─── Data for analysis ───
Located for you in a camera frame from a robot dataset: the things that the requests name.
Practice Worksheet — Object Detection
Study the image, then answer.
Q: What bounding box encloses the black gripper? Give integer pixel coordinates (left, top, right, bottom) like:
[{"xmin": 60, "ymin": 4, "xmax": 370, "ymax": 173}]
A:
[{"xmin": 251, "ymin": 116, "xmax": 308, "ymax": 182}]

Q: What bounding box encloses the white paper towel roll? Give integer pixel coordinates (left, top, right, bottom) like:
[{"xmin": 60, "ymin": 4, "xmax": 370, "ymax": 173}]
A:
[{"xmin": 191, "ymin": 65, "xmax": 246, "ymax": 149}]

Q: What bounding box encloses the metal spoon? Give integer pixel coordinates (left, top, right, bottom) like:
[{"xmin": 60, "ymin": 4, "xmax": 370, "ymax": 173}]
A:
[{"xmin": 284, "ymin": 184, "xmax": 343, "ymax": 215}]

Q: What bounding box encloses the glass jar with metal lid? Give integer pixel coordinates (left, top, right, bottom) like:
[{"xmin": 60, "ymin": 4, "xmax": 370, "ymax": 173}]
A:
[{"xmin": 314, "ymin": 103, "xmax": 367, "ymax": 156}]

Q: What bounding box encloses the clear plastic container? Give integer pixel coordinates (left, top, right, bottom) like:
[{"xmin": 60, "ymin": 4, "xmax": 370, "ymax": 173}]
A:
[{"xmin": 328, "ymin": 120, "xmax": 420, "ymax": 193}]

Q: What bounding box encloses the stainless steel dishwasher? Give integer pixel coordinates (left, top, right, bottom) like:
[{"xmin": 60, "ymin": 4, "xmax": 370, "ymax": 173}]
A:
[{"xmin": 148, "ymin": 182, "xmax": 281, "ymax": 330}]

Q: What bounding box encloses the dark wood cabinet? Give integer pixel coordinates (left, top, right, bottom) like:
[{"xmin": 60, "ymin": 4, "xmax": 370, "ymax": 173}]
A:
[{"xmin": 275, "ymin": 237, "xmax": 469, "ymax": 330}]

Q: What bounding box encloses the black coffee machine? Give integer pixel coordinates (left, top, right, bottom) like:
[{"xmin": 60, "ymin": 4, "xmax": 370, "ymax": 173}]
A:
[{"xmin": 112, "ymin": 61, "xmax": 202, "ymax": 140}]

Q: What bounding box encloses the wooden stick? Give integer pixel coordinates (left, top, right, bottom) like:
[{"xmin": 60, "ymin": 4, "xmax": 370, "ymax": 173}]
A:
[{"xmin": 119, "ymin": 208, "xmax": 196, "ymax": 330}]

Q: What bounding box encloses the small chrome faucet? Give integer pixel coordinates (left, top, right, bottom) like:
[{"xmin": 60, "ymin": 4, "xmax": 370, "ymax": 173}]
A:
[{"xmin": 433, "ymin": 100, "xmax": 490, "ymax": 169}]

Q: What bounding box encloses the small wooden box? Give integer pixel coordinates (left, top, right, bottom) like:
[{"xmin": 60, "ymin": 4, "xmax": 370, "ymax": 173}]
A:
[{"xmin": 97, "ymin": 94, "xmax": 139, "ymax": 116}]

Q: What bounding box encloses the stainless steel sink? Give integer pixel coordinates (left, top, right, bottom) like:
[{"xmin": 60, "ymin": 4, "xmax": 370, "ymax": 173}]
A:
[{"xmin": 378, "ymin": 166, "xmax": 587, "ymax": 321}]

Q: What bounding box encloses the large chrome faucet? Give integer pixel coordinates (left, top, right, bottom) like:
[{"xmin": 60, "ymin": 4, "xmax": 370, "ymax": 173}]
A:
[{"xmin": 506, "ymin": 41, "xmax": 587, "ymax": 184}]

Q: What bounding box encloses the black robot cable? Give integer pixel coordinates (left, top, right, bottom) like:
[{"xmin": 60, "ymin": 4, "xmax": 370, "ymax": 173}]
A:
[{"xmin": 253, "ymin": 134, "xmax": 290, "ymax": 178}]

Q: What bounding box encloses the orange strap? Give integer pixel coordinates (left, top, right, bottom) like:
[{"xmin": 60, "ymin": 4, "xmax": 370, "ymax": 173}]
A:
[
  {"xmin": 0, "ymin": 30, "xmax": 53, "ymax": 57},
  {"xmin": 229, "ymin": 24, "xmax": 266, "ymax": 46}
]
───
**Task description:**
From the entries above, copy each line holding "wooden".

**Your response:**
Q: What bounding box encloses the wooden stick? Give integer pixel coordinates (left, top, right, bottom) like:
Q: What bounding box encloses the small wooden box? Give integer pixel coordinates (left, top, right, bottom) like:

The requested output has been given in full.